Using a Raspberry Pi means I can pretty much use anything that runs on Linux for the software.

The first piece is the code to interface with the HX711 amplifier via the GPIOs.

Although most of the HX711 projects out there are for Arduino, you can still find a decent number of GitHub repos out there with HX711 code for the Raspberry Pi, such as this one written in Python.

Using the HX711 example code, I wrote a small Python utility that simply writes out periodic weight readings to a file that we can ship to Elasticsearch. I expanded it to work from a config file and to include a few testing modes, but other than that it’s fairly simple code.

Shipping the data to Elasticsearch

Next, I needed to ship the data to Elasticsearch.

I used Filebeat to read the weight files and then ship the data to Elasticsearch. You could write directly to Elasticsearch from the Python script; or use Logstash to either read the files; or directly call the script to get readings on the fly. Filebeat is super lightweight and simply required the least amount of work.

The only small complication with using Filebeat is that Elastic does not provide binaries for Raspberry Pi/ARM by default. I had to build it.

Luckily, the instructions on the Elastic site are pretty clear. As long as you pick the right version of Go that matches the version of Filebeat that you’d like to use, the build should be pretty straightforward. (While it’s usually called out in the developer guide, make sure you select the right Beat version on the right side of that page.)

Once all of the components were working, the final step was to configure the scale reader scripts and Filebeat as systemd services and have them startup at boot.

Indexing the data

I needed to get that weight data indexed in Elasticsearch. Using Filebeat, I decided to parse the data on the Elasticsearch side using an ingest pipeline. Once again, Logstash is an option, but the goal was to create the absolute minimum load on the Raspberry Pi so I can use it as a local dashboard and potentially expand it later with more sensors (like temperature).

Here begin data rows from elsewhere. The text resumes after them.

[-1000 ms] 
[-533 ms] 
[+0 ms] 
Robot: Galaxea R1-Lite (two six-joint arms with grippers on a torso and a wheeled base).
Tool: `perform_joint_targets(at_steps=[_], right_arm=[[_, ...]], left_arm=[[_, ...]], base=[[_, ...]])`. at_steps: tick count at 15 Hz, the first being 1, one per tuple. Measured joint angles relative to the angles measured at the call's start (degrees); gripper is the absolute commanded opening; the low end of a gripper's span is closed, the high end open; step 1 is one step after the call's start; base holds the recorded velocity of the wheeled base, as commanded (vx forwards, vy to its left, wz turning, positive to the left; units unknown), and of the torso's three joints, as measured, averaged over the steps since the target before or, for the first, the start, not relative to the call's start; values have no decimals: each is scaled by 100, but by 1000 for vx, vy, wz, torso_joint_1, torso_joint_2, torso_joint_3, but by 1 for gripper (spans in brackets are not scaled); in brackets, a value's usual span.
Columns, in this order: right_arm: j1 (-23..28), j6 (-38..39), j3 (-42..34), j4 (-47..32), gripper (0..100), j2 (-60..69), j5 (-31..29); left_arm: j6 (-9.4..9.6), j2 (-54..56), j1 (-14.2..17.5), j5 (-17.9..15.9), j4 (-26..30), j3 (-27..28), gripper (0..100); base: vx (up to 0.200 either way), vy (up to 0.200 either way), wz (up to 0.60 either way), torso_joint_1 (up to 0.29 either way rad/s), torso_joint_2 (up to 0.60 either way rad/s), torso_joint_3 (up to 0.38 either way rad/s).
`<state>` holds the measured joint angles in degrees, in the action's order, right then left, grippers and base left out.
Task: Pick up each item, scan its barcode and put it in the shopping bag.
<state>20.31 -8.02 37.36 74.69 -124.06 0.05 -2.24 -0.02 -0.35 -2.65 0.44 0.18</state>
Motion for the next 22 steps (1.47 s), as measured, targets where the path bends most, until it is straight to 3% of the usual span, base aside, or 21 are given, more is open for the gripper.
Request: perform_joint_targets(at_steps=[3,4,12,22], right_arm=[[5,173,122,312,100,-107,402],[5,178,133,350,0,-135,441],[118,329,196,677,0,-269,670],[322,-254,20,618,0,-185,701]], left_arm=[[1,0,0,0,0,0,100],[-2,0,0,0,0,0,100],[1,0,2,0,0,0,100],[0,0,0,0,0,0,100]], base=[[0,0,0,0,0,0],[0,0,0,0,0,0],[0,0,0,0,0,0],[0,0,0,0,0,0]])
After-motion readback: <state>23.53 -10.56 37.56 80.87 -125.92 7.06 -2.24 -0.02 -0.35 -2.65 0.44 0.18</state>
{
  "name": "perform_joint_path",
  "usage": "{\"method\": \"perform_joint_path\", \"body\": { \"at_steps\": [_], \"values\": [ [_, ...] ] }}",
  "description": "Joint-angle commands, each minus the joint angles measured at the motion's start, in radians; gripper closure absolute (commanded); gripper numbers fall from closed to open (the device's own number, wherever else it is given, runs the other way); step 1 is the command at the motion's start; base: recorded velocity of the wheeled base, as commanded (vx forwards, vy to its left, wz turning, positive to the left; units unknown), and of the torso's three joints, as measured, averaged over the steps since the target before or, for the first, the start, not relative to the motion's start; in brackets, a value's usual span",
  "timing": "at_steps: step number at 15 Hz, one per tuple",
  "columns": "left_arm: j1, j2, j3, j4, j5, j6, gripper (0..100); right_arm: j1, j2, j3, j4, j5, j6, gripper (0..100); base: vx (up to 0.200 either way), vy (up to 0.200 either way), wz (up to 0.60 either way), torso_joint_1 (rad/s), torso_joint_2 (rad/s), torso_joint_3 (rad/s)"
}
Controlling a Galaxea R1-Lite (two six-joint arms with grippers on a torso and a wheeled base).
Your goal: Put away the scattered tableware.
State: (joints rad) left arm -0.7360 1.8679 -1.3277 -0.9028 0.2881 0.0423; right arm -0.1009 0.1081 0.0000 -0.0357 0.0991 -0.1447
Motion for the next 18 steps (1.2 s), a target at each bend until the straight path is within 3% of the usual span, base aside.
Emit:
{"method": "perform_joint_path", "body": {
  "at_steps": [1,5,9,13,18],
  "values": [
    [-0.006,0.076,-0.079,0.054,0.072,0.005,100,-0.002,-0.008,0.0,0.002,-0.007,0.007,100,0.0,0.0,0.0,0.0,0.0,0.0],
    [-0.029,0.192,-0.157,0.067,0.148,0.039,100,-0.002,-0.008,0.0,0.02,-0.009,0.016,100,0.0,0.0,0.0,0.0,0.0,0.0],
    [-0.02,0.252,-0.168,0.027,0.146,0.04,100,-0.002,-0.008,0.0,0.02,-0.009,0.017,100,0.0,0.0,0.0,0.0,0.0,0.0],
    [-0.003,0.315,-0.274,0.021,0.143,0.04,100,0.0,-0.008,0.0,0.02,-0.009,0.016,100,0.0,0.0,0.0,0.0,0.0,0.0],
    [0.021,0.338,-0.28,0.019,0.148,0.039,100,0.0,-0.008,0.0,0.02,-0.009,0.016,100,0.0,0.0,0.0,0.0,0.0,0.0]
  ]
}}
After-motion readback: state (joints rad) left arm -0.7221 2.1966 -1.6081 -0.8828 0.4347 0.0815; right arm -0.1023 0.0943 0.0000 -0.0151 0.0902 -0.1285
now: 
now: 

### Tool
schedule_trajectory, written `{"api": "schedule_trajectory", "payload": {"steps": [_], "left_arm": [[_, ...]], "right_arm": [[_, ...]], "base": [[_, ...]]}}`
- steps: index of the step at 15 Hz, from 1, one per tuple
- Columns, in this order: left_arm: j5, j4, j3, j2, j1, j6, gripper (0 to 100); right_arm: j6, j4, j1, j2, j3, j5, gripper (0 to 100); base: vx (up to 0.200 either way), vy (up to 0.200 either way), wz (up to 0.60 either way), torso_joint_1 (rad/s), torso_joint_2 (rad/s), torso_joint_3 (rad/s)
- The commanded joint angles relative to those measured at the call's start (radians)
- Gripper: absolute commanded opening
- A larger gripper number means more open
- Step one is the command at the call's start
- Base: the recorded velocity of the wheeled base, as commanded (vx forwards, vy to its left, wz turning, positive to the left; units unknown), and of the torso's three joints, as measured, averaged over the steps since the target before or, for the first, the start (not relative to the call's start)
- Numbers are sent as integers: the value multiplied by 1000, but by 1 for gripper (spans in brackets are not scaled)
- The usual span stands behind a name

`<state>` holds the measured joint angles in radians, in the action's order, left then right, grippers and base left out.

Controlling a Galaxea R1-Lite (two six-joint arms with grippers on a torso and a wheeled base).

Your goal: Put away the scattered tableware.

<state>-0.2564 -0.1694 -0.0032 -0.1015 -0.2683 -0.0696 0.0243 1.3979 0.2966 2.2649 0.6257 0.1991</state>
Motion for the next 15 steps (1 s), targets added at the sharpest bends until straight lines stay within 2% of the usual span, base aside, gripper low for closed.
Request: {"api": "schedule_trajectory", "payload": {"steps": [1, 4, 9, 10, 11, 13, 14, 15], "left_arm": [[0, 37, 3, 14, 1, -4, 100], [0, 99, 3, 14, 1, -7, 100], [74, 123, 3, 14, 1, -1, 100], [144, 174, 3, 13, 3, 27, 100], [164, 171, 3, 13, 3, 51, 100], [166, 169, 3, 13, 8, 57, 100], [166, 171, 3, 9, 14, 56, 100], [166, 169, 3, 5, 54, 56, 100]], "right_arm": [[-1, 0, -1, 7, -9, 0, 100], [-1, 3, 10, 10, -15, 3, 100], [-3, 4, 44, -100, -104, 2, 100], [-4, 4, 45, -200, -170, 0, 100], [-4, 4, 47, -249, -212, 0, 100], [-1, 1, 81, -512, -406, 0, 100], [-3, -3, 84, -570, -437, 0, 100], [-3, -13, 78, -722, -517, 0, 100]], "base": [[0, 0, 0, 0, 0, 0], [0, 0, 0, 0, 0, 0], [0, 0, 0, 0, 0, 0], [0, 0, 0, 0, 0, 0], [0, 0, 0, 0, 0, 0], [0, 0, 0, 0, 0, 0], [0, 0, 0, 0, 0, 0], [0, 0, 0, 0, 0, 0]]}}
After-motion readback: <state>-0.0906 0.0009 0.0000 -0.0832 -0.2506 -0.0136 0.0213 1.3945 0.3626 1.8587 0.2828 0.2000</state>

Every few seconds, the simple weight reader spits out log lines like this: “2018-06-22T20:57:02+0000 – 134.0”. This is extremely simple to parse as it’s just a timestamp followed by a “-” and a weight reading, so the ingest pipeline is equally simple.


{
  "description" : "Parse the readings from the keg scale",
  "processors" : [
	{
  	"grok": {
    	"field": "message",
    	"patterns": ["^%{TIMESTAMP_ISO8601:readtime}\\s+-\\s+%{BASE10NUM:weight}$"]
  	}
	},
	{
  	"convert": {
    	"field" : "weight",
    	"type": "float"
  	}
	},
	{
  	"date" : {
    	"field" : "readtime",
                                            	"formats" : ["ISO8601"]
                                	}
	}
  ],
  "on_failure" : [
	{
  	"set" : {
    	"field" : "ingest_error",
    	"value" : "{{ on_failure_processor_type }} - Error processing message - {{ _ingest.on_failure_message }} : {{ message }}"
  	}
	}
  ]
}

The result is a document every couple of seconds with a floating point “weight” and a timestamp, along with the various metadata that Filebeat includes (which we could use later if we expand it to multiple kegs).

Elasticsearch cluster

ObjectRocket makes this part very easy, since I could spin up a basic cluster, open up a few ACLs, set up a couple of users, and then just start shipping data. Other than that, the only real requirement here is a functional Elasticsearch cluster with Kibana.

Wrapping up

With everything set up and in place, all I needed to do was plug it in.

Voila! It just runs.

You can see for yourself the initial results:

Kibana Keg Dashboard

We ended up with a simple gauge to show us:

  • Percentage of cold brew left in the keg
  • A Timelion trendline
  • Date of the most recent refill

The system has room for many more add-ons, with cool new projects like Canvas and Vega, but for now, it gets the job done.